A grant of $50,000 from Oolite Arts, where Jean was a 2020 Cinematic Arts resident, funded the film. Watch “Ludi” as part of the Women & Film festival beginning April 22.

In a previous interview, you admitted to being kicked out of a magnet music school because of your truant ways. Do you think it takes a little bit of being bad, to be good at what you do?

(Laughs.) I think rebellious to a certain extent, that’s the word I gravitate to when I think about that question. And not for the sake of being rebellious, but that’s definitely in my nature. What a little bit of rebelliousness offers is the opportunity to learn on your own accord and not necessary follow something because someone else told you.
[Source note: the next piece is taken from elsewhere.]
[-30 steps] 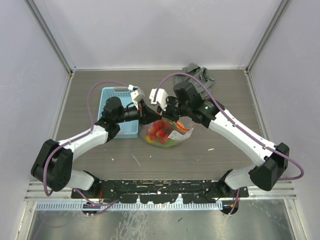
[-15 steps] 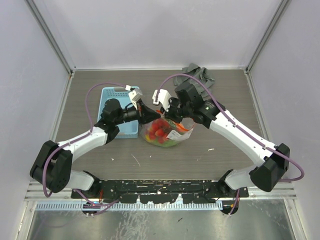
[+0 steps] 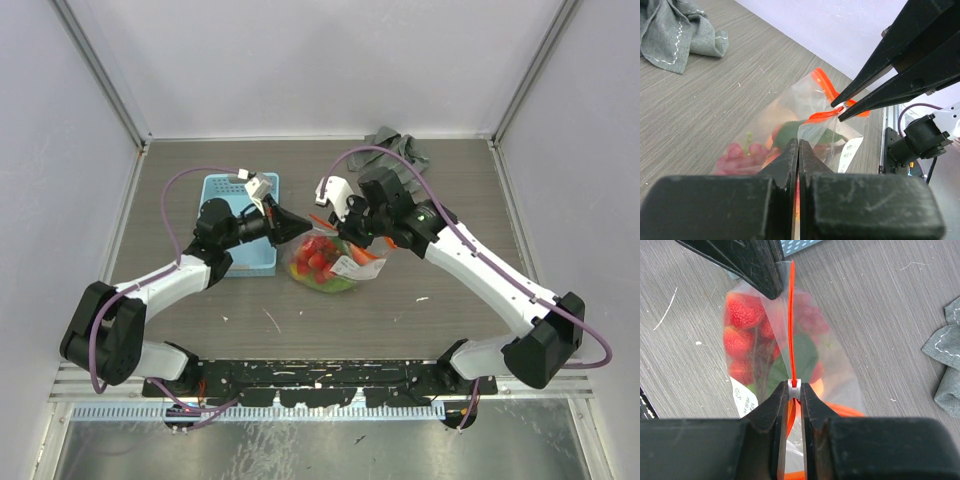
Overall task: Place the food in the zip-top bag and seal the zipper
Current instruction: Zip the zipper food storage bag at the center of the board.
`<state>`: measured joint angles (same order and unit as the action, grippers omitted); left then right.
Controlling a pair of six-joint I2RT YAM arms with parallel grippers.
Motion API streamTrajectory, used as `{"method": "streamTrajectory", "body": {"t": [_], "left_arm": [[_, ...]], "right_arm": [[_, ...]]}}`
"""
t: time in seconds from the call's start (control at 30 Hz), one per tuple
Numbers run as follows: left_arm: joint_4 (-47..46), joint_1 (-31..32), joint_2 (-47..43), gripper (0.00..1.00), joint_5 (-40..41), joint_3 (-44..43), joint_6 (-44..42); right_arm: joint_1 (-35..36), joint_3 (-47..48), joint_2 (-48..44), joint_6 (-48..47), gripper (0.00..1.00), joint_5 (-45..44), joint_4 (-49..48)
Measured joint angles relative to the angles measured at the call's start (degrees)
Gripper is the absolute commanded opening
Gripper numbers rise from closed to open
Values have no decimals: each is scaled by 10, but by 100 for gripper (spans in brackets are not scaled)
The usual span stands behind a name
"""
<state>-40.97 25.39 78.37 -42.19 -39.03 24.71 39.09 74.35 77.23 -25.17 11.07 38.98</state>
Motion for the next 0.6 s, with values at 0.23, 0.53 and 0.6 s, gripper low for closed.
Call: {"method": "streamTrajectory", "body": {"t": [0.23,0.53,0.6], "left_arm": [[-7,-5,0,12,-13,0,0],[38,-18,-9,64,-58,-8,-46],[50,-18,-8,67,-70,-20,-56]], "right_arm": [[-6,-1,-15,17,1,1,2],[-11,2,-15,19,1,11,23],[-11,4,-15,18,1,14,26]]}}
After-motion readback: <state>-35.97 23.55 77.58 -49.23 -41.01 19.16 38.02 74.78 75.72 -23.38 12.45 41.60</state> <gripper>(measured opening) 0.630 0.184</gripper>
And I feel like lessons, experiences, influence yourself to a greater degree when you learn those lessons yourself because of the choices and decisions you make. 
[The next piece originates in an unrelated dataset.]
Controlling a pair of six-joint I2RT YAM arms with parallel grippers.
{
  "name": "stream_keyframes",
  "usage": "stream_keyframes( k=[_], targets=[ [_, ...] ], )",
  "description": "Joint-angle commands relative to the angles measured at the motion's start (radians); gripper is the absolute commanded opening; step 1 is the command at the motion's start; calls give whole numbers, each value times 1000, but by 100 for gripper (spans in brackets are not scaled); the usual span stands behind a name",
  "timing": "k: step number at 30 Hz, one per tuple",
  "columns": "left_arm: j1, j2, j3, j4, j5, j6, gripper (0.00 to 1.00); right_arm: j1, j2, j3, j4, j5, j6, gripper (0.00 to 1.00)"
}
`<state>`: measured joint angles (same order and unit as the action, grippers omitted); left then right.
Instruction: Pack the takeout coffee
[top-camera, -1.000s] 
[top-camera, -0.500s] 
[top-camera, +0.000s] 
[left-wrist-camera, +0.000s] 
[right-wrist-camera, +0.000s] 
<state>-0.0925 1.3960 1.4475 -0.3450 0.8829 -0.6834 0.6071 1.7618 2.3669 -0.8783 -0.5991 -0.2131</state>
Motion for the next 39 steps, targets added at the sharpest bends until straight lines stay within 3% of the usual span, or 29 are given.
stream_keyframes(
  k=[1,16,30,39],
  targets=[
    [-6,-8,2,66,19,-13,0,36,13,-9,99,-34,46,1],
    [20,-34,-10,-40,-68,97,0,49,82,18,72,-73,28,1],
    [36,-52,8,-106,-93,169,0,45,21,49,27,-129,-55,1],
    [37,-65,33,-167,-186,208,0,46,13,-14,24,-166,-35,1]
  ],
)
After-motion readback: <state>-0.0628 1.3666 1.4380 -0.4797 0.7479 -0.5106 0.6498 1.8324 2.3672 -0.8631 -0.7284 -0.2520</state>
How did being an actor inform how you wrote your script for “Ludi”?

Oh, I think it informed it a ton because I improv a lot… also back and forth with the co-writer Joshua John-Baptiste. So as a script, it did inform, ‘cause also like your imagination, you’re used to activating your imagination a lot as an actor, and sometimes you like can play out scenes and you can like field dialogue and literally act it out in your own private space in a way that feels authentic to you…

You wrote the screenplay for “Ludi” with Shein Mompremier in mind. How much of her backstory did you know before you cast her as Ludi in the film?

I knew none of it, so that was the crazy part, because there was just so many coincidences, and  like it was very serendipitous in that regard. Her mom was also a caretaker [and] her aunt.

What is the significance of the cassette tapes in the film? Is this something from your mother’s era?

The cassette tapes was something to sort of preserve some cultural elements in the Haitian culture… So it’s something that acted as part of my mom’s experience — well, mine too. I got to know my aunt and my grandma through cassette tapes. We used cassettes to send back and forth to each other… That started to happen because of a large number of Haitians being illiterate, so they would communicate through leaving messages, singing songs, and updating families through cassette tapes and sending them back and forth.

In the short film “The Making of Ludi,”  [available on YouTube] we see you on the phone counting in “a random lady on the side of the road” as a cast member. Did you actually let somebody have a walk-on role type of thing?

Yeah, yeah. We definitely had some randos in some smaller moments.

What’s the next step for you?

I’ve already written my second feature; I’m looking to finance it…I have a few projects in development.

Did you max out your budget?

No, I definitely did not. I went under budget.

What did your mom think about “Ludi”?

She had literally the best response I could ever ask for. After the film she’s crying, and she’s like, “I don’t know, it’s like the whole film, and the writing, and Shein, and the way she portrayed it, and the actress. I felt seen in the movie.”

I was like, ‘Aw, come on,’ like it was as if someone would have told her to say those words, “I feel seen,” but she said those exact words while she was crying to me and talking to me about the experience.